**What this task involves**
Reproduce the material below only from the line with "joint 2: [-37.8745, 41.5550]" to the line with "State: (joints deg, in", both included, keeping each line exact and dropping the pictures.

**Material supplied**
________
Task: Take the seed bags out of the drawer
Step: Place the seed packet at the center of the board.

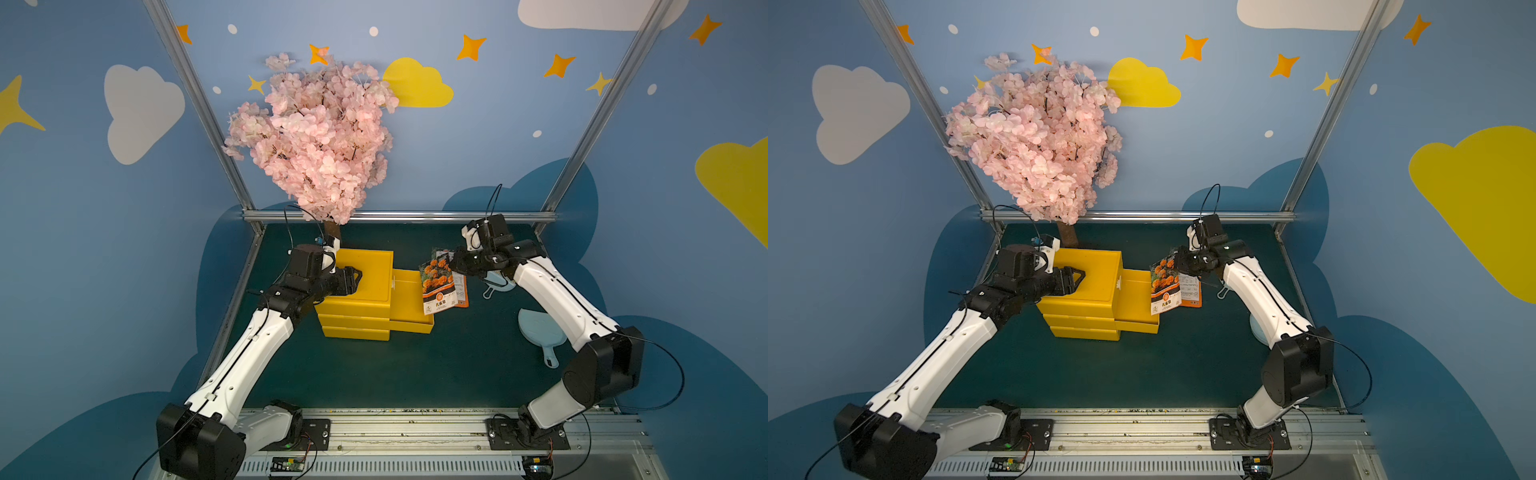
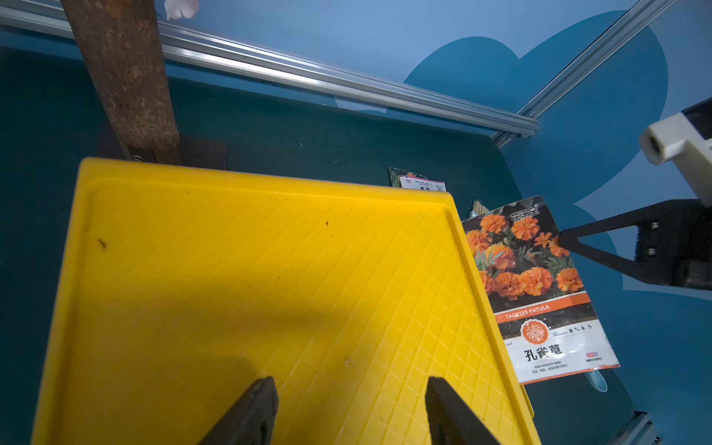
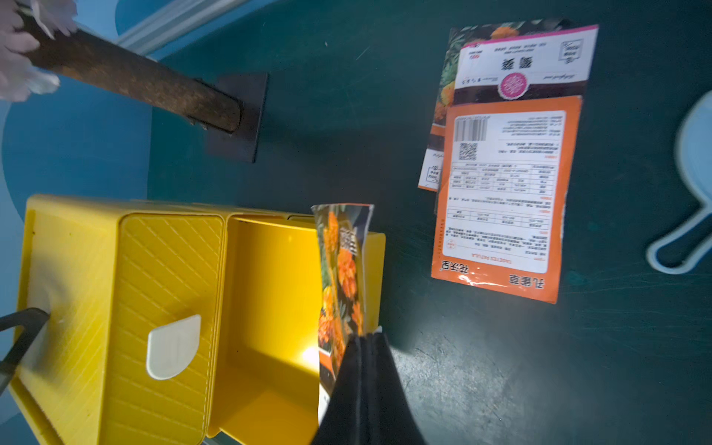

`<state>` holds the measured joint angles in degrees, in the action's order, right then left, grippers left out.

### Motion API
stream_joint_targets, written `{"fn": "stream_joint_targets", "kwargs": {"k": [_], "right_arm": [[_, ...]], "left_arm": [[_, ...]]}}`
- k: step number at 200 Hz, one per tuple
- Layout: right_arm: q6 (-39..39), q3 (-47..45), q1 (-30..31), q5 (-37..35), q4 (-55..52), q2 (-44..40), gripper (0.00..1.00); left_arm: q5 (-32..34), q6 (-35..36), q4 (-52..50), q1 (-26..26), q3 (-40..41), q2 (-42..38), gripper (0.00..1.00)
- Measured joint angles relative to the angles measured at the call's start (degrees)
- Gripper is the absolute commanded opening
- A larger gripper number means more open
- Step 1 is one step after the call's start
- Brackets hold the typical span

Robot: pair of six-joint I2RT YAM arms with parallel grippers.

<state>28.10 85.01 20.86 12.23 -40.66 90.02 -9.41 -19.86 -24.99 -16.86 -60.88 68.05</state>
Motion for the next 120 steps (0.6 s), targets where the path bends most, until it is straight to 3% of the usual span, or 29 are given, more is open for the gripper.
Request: {"fn": "stream_joint_targets", "kwargs": {"k": [69, 120], "right_arm": [[-2.43, -4.57, -11.06, -0.79, 1.57, -7.98, 0.0], [-3.8, -7.65, -12.83, 1.7, 4.55, -5.07, 0.0]], "left_arm": [[0.02, -0.02, -0.5, 0.0, -0.5, 0.2, 0.67], [0.02, -0.02, -0.59, 0.0, -0.57, 0.22, 0.67]]}}
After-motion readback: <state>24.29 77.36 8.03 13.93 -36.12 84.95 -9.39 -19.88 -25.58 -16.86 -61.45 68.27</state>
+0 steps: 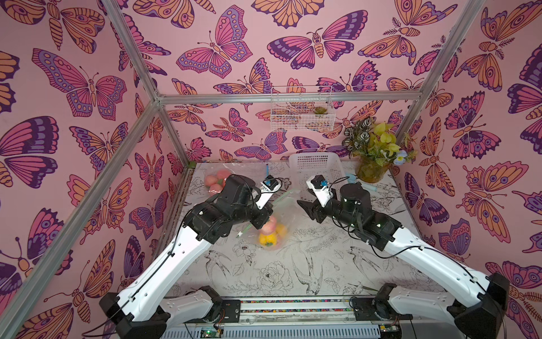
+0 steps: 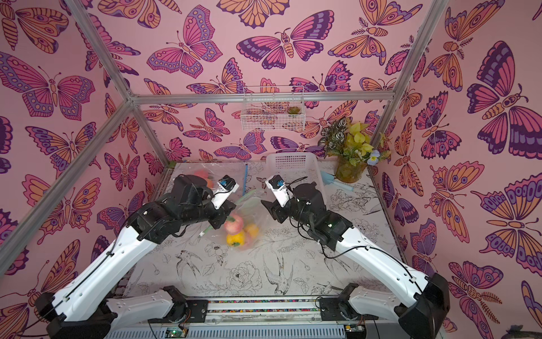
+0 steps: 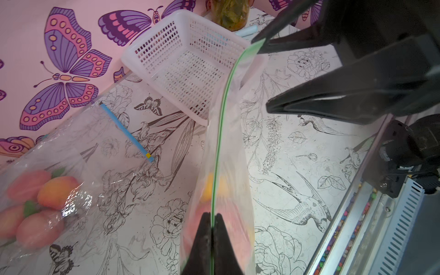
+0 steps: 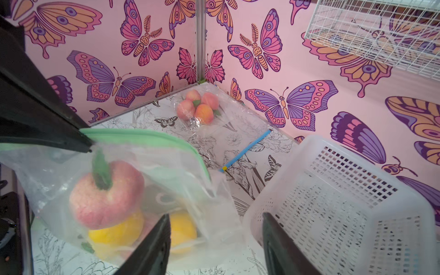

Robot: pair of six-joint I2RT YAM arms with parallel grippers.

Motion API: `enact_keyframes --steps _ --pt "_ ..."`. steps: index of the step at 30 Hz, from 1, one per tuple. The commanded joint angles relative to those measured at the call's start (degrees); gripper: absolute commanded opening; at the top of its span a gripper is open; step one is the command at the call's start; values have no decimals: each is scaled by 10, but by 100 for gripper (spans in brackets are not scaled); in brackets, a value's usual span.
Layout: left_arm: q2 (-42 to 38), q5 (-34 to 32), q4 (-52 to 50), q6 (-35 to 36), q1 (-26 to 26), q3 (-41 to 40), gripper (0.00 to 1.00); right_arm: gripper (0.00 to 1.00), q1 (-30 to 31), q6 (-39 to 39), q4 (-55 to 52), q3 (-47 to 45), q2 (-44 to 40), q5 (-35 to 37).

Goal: Place the peach in a zip-top bag and seal the zipper
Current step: Place the zipper food storage bag at the center of the board.

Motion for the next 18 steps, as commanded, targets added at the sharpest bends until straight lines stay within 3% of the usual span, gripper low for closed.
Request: enact_keyframes --steps 1,18 --pt "-26 -45 -18 -19 12 -20 0 69 -2 -7 24 -11 -22 12" --pt "-73 -293 10 -23 130 -56 0 71 -2 -10 22 -49 -65 85"
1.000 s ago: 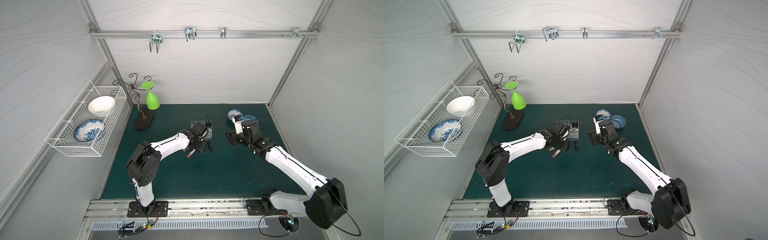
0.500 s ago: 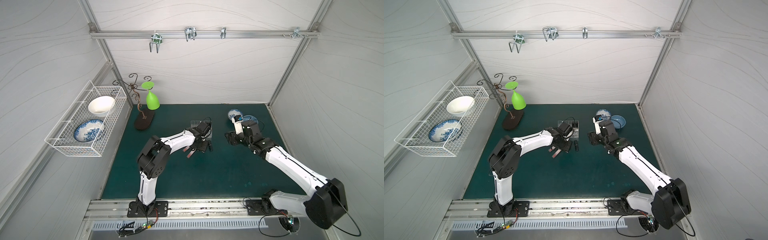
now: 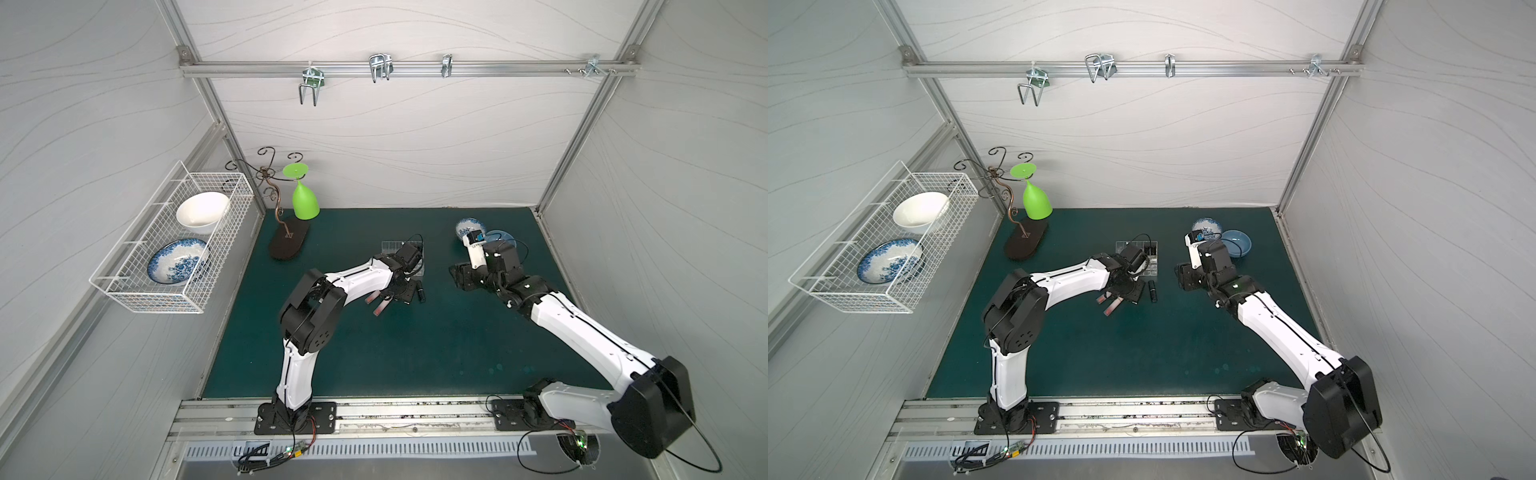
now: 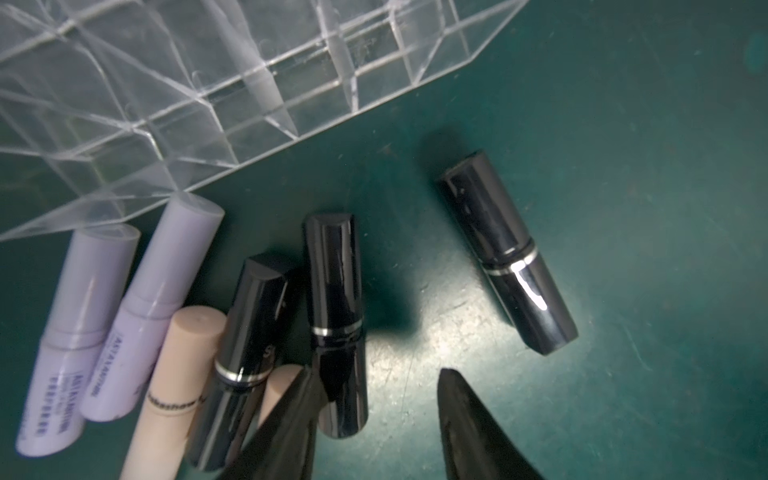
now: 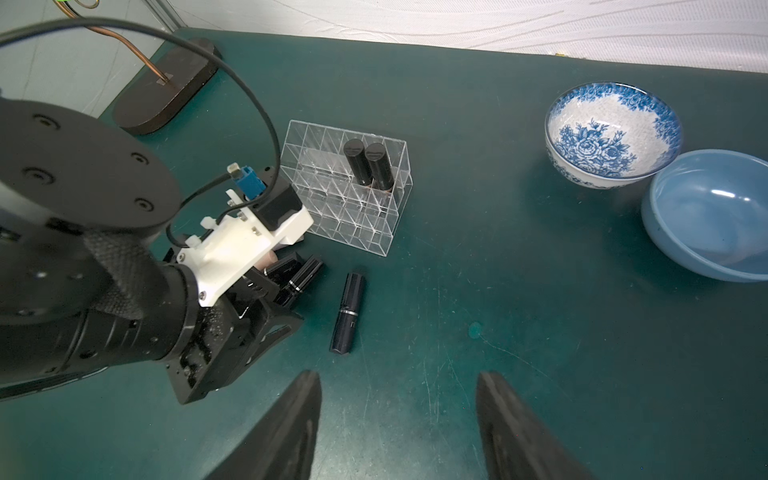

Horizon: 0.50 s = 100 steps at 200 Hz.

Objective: Arrange the lipsticks in the organizer
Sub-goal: Pick up the lipstick at the center of the board.

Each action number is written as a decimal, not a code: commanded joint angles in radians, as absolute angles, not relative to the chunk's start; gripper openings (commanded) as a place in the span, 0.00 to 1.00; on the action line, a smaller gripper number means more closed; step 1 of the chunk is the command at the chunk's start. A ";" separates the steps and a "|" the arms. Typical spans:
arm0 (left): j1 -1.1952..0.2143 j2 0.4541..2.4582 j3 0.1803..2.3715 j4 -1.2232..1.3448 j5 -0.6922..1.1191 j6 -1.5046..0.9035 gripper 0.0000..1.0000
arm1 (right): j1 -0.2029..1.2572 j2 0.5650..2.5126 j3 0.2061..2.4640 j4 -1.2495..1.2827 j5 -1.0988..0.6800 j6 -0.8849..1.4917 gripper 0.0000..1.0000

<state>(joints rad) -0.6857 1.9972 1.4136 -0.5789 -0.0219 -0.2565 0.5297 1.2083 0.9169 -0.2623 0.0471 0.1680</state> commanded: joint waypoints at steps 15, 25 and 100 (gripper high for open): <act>-0.684 1.981 1.424 -0.551 -0.028 -0.245 0.53 | 0.530 1.194 0.929 -0.247 0.036 0.177 0.63; -0.685 1.961 1.410 -0.533 -0.027 -0.240 0.53 | 0.531 1.196 0.931 -0.247 0.034 0.177 0.63; -0.694 1.912 1.377 -0.495 -0.070 -0.226 0.51 | 0.530 1.204 0.933 -0.250 0.030 0.177 0.63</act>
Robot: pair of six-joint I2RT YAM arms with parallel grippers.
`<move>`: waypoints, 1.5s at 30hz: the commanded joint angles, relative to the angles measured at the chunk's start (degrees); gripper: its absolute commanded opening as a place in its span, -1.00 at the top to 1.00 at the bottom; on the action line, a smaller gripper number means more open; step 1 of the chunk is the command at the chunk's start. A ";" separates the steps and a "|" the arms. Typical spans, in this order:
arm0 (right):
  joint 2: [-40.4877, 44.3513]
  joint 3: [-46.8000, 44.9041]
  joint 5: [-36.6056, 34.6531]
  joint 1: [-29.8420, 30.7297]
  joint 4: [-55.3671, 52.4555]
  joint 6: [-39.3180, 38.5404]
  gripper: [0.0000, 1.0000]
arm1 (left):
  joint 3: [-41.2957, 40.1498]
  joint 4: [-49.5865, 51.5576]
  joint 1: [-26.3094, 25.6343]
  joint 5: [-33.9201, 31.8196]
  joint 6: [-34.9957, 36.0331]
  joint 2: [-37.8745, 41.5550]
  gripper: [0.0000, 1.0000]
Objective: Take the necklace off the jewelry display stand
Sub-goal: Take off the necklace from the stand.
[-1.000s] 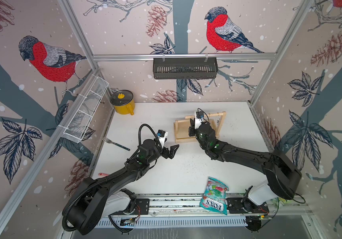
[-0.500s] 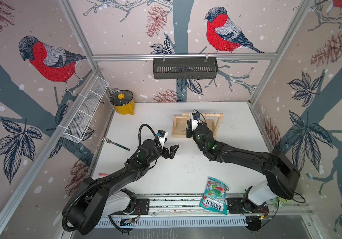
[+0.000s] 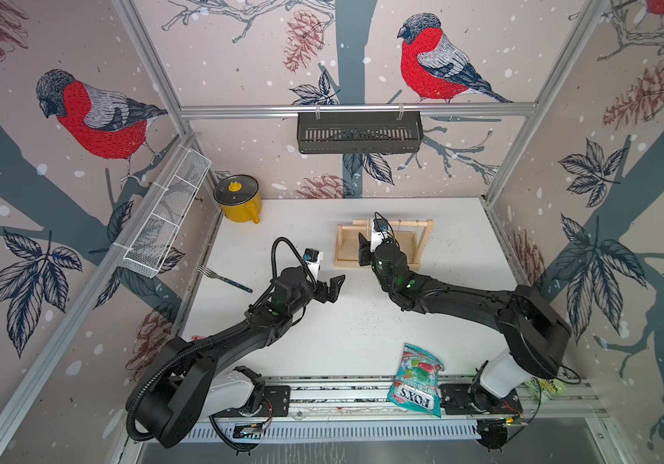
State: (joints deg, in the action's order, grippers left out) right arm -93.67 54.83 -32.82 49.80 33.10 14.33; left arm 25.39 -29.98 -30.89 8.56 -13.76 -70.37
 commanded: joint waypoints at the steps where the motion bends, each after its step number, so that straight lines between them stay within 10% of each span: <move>1: -0.99 0.57 -4.37 0.12 3.81 2.24 0.04 | 1.01 0.62 -0.04 -1.22 -0.90 -0.81 -0.95; 19: -6.16 1.33 -7.24 1.20 15.17 -1.45 0.08 | 0.45 -0.44 -0.04 -0.39 -1.17 -2.41 -0.95; 45: -8.86 4.41 -10.04 2.31 16.13 -10.07 0.88 | -0.70 -0.95 -0.04 0.14 -2.13 -0.56 -0.95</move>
State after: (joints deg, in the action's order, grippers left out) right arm -102.28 58.72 -43.20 51.75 47.64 5.89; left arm 24.75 -29.39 -30.92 8.78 -15.27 -71.20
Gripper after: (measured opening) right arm 0.072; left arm 0.976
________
**Response area**
  joint 2: [-37.8745, 41.5550]
  gripper: [0.0000, 1.0000]
Objective: Take the necklace off the jewelry display stand
Sub-goal: Take off the necklace from the stand.
[-1.000s] 
[-0.500s] 
[+0.000s] 
State: (joints deg, in the action's order, grippers left out) right arm -93.67 54.83 -32.82 49.80 33.10 14.33; left arm 25.39 -29.98 -30.89 8.56 -13.76 -70.37

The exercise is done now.